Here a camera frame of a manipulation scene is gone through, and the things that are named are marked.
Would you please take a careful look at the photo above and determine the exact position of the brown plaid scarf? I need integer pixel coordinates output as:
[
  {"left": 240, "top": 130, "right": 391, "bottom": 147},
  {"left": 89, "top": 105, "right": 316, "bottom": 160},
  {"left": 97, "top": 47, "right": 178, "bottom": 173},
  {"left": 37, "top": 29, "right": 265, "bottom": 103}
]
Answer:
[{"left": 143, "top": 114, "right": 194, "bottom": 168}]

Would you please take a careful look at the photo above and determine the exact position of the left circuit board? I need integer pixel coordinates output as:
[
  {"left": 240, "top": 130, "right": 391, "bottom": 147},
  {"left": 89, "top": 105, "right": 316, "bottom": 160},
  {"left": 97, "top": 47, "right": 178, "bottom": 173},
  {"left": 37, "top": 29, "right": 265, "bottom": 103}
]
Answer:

--

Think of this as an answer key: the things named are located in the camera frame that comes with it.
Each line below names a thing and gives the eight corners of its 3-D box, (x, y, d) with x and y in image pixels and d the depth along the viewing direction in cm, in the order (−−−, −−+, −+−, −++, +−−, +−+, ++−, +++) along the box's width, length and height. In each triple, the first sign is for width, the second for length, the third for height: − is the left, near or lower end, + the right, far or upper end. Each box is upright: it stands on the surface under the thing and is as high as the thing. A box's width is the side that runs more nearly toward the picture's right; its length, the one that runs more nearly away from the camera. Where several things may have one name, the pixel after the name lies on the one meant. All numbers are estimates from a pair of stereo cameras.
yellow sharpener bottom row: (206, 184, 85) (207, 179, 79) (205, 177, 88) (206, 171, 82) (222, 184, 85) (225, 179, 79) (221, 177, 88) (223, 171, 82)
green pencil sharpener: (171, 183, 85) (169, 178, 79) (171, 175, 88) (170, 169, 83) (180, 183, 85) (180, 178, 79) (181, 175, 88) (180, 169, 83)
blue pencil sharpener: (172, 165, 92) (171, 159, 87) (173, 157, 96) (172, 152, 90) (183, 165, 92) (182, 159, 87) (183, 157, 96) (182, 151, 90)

> _About this exercise_
The lines to return are those holding the string "need" anywhere in the listing above.

> _Solution to this task_
Would you please take a careful look at the photo above and determine the exact position of the brown plaid scarf? I need integer pixel coordinates output as:
Would you please take a careful look at the photo above and determine the exact position of the left circuit board? I need integer pixel coordinates output as:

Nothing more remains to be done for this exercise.